* Aim of the task
In the entries below, identify every line with the string "asks" and copy it.

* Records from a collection
※

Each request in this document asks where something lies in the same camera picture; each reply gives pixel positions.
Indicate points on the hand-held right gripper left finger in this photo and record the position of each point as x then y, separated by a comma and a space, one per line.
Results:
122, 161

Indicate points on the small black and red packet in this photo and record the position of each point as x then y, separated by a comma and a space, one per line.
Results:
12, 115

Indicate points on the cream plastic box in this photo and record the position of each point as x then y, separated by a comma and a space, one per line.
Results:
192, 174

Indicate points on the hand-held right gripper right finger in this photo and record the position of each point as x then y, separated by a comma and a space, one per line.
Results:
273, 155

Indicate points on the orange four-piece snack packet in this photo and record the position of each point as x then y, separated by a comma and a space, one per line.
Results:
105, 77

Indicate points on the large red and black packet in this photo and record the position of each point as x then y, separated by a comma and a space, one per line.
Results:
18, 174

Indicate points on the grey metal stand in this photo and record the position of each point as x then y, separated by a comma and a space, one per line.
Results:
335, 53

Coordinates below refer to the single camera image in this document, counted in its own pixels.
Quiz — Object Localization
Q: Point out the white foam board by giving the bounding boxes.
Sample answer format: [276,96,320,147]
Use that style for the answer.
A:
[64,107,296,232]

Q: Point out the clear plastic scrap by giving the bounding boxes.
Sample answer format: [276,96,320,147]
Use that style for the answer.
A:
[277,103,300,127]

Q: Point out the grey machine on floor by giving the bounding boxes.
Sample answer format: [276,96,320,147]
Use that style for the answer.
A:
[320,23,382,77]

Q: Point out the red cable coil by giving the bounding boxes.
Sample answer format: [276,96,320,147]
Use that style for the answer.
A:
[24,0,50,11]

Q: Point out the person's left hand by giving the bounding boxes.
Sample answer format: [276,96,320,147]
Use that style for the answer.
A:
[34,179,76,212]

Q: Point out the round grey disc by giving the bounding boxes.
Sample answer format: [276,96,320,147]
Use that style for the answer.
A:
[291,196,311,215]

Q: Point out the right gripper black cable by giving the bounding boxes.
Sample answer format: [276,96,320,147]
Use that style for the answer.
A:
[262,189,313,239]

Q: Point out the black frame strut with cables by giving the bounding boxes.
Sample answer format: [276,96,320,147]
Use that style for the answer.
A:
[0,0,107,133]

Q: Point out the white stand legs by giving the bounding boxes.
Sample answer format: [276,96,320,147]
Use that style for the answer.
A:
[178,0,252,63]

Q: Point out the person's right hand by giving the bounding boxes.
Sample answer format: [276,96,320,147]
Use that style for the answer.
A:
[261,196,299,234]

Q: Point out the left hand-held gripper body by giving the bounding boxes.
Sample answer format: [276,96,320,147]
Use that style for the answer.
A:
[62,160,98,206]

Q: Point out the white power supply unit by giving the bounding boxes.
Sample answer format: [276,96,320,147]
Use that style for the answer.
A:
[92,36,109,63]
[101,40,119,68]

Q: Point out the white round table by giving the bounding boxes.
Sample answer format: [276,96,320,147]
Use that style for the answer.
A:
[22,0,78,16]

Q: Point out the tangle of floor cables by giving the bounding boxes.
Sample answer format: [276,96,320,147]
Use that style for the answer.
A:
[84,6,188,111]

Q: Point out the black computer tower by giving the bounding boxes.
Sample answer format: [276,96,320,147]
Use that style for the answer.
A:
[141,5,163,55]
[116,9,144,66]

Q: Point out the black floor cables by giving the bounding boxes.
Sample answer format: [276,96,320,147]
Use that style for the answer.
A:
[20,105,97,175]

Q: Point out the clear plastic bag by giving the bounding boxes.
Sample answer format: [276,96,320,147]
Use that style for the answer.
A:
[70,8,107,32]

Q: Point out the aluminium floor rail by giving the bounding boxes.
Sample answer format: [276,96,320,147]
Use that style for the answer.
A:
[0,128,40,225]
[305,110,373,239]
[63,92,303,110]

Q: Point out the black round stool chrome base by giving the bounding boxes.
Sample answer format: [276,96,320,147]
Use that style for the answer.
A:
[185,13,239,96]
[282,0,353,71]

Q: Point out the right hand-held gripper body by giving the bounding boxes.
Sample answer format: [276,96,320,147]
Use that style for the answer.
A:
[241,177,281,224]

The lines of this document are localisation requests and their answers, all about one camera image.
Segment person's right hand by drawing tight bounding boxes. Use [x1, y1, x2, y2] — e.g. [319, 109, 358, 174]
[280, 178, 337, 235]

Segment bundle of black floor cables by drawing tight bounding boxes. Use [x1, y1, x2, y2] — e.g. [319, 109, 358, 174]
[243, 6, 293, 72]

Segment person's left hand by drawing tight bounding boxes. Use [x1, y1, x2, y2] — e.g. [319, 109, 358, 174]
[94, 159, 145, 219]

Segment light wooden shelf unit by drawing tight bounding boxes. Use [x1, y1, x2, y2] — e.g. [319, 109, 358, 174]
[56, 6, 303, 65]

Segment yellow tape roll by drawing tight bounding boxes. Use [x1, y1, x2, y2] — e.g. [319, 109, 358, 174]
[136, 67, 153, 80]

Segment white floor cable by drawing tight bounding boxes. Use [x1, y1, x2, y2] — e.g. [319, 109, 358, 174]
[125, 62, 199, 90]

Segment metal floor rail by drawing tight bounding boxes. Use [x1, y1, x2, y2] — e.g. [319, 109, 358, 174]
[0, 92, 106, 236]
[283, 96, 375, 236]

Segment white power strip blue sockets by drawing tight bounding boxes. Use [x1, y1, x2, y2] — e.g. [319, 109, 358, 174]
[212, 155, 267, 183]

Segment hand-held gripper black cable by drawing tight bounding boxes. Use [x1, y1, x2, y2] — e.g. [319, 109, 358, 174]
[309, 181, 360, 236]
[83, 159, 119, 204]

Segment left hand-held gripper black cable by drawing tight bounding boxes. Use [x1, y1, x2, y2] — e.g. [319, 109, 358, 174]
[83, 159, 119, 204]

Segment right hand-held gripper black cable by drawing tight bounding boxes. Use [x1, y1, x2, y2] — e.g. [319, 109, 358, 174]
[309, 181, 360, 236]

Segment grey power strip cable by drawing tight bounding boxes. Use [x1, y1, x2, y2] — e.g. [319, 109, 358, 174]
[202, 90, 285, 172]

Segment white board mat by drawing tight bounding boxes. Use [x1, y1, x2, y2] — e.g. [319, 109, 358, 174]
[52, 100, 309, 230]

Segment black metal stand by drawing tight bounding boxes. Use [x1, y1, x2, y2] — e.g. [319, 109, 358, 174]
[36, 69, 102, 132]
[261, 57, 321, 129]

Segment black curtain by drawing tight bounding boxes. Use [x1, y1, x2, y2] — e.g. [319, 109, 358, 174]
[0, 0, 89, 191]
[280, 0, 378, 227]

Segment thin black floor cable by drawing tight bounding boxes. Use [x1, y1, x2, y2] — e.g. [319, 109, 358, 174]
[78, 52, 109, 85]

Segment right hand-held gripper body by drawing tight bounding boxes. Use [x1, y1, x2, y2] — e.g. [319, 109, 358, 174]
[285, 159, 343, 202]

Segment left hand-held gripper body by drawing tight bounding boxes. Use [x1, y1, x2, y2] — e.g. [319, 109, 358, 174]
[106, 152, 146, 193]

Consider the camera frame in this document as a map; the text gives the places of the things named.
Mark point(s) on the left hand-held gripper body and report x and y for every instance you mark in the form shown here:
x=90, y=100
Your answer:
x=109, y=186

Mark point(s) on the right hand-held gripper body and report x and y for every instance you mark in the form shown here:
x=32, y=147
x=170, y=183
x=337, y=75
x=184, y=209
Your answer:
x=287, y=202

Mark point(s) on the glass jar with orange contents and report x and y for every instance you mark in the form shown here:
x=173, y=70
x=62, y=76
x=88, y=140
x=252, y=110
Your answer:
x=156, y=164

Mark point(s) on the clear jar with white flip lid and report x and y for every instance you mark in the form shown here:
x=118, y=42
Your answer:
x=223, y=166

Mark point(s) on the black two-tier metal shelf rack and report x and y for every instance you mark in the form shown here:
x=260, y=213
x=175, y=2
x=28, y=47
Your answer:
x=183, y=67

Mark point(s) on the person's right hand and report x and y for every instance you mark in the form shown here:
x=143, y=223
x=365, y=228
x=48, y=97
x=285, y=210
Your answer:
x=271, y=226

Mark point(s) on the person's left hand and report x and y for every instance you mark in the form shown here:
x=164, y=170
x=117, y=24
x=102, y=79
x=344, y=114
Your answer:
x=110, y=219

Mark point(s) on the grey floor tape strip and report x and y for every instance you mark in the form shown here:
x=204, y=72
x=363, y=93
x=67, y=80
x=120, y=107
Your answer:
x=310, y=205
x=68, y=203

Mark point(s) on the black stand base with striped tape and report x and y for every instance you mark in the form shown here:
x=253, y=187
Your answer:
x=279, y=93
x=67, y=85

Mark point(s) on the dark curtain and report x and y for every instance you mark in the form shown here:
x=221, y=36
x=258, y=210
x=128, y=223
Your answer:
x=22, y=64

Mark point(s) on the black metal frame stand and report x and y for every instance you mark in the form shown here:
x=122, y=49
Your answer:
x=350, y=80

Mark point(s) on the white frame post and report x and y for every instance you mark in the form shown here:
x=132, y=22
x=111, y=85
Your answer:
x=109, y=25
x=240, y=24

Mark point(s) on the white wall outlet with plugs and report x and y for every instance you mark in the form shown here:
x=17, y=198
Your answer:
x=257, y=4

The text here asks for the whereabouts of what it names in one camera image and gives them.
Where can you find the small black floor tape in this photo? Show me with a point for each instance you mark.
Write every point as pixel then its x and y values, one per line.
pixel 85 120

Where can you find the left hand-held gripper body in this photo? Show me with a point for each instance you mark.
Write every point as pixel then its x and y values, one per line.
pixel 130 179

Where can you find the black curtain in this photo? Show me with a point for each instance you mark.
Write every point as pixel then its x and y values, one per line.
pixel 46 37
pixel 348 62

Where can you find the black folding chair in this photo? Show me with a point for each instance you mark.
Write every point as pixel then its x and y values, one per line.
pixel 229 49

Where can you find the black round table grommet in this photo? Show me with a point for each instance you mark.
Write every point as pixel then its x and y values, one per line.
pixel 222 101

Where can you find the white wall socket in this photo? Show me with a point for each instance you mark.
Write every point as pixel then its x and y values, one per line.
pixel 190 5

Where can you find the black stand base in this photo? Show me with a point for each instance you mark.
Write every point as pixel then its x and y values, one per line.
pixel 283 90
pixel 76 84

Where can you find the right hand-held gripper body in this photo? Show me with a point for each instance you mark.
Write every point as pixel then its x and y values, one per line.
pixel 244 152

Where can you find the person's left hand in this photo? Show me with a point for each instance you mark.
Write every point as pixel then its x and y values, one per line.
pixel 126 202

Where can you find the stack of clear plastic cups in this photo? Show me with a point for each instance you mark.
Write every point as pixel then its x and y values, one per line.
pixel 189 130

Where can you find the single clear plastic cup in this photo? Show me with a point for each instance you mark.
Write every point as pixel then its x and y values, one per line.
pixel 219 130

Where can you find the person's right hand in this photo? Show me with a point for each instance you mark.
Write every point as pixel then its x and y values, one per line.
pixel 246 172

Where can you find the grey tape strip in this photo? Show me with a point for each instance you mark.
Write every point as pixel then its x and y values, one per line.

※

* Task result
Each request in this document asks where something lies in the same camera picture; each reply gives pixel positions.
The text here asks for the whereabouts of what it names in one camera image and gives them.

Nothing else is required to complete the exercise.